Thousands of multiple sclerosis researchers and physicians are traveling to Boston this week for the MSBoston2014 convention. But a 67-foot-long, steel-hulled sailboat, with a crew that included six people living with multiple sclerosis, got here first.
Oceans of Hope, which set off from Copenhagen on June 15, sailed into Boston Harbor Monday afternoon and docked at Rowe’s Wharf after visiting several European ports, the Madeira Islands off the coast of Africa, and Bermuda. Its trans-Atlantic crossing included four days in a storm, with the crew members working together to keep the yacht on course.
“There [are] no passengers here,” said Dr. Mikkel Anthonisen, the vessel’s captain. “Everybody took part in everything.

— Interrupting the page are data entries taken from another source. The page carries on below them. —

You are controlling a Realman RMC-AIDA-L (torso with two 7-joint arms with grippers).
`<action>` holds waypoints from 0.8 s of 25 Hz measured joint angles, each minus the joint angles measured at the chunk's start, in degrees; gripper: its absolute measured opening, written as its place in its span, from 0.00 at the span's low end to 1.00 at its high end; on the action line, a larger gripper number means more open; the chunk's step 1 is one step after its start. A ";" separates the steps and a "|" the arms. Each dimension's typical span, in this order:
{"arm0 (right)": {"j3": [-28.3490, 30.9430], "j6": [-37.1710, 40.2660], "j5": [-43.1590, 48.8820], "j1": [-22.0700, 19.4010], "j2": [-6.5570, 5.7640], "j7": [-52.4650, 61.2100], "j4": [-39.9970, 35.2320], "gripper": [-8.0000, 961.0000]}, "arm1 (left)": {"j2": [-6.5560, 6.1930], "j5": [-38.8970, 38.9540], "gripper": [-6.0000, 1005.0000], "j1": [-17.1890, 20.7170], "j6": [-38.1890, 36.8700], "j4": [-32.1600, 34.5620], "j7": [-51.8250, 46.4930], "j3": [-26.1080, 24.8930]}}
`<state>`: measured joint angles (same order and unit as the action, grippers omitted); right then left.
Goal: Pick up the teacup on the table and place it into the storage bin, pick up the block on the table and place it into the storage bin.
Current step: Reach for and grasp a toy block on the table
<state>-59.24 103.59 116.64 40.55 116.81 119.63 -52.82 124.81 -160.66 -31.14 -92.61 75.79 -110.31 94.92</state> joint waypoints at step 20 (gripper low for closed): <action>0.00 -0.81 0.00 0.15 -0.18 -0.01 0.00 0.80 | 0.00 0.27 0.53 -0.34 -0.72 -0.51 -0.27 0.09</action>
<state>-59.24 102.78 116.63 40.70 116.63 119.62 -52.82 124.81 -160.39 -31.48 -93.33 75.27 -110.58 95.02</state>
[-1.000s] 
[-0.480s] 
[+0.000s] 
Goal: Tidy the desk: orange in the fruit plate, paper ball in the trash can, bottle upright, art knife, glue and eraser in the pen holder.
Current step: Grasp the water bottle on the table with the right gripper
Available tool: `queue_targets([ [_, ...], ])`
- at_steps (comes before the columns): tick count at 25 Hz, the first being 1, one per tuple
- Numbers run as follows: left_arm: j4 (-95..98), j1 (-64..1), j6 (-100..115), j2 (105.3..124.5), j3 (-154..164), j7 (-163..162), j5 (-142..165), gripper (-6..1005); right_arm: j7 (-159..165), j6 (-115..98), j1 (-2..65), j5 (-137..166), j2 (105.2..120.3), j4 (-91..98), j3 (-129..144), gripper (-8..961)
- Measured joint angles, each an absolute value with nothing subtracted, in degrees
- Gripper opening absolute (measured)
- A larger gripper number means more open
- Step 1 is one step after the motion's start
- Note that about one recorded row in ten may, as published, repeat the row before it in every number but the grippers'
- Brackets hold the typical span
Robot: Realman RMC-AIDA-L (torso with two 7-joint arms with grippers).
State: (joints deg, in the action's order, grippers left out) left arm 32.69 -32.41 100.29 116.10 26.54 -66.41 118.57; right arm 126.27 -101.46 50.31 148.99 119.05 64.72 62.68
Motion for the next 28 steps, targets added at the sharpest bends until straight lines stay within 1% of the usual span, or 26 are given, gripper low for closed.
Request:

We wanted to show that even though you have this disease and you have lost some capabilities, you can still achieve things and accomplish things and be part of a community.”
Anthonisen, a doctor at the Danish Multiple Sclerosis Center at University Hospital in Copenhagen, said his crew members with MS included four Danes, one Portugese citizen, and an American — Susan Strachan, founder and president of MS Cure Fund, a Boston-based nonprofit.
Their voyage was bankrolled by Biogen Idec Inc., the Cambridge biotechnology company that is a leader in MS research and sells a variety of drugs to treat the neurodegenerative disease.
Anthonisen said he and members of his crew will visit Biogen Idec and attend MSBoston2014, which gets underway Wednesday at the Hynes Convention Center. The convention is sponsored by the American and European Committees for Treatment and Research of MS.